• _What is needed_
From the entries that follow, report every line in which "carrier" occurs.
══ Task data
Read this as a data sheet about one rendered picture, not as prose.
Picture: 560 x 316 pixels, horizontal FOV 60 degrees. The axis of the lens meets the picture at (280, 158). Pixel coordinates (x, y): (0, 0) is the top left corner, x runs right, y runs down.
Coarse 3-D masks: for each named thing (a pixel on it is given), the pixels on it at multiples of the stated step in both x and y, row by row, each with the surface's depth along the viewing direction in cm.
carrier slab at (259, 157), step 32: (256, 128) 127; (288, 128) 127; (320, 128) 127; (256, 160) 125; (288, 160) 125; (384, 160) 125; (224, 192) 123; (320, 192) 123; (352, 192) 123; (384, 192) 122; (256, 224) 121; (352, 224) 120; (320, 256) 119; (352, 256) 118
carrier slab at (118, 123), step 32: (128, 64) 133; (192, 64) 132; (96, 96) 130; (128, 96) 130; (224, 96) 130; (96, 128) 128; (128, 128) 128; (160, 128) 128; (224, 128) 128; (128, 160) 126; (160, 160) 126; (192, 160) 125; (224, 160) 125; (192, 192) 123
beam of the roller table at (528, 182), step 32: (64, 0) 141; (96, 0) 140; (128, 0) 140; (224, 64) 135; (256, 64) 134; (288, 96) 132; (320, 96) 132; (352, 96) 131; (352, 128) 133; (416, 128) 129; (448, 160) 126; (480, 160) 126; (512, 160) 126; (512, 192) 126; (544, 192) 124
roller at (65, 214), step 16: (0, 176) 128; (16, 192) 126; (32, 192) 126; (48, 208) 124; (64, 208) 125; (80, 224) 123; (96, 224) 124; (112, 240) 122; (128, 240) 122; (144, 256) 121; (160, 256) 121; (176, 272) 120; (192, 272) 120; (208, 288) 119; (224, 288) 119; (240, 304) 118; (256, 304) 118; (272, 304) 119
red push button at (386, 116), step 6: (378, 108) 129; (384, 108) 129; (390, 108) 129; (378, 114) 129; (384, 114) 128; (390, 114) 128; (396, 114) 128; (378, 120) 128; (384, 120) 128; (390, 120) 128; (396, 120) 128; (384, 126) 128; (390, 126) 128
════
• _Solution_
carrier slab at (259, 157), step 32: (256, 128) 127; (288, 128) 127; (320, 128) 127; (256, 160) 125; (288, 160) 125; (384, 160) 125; (224, 192) 123; (320, 192) 123; (352, 192) 123; (384, 192) 122; (256, 224) 121; (352, 224) 120; (320, 256) 119; (352, 256) 118
carrier slab at (118, 123), step 32: (128, 64) 133; (192, 64) 132; (96, 96) 130; (128, 96) 130; (224, 96) 130; (96, 128) 128; (128, 128) 128; (160, 128) 128; (224, 128) 128; (128, 160) 126; (160, 160) 126; (192, 160) 125; (224, 160) 125; (192, 192) 123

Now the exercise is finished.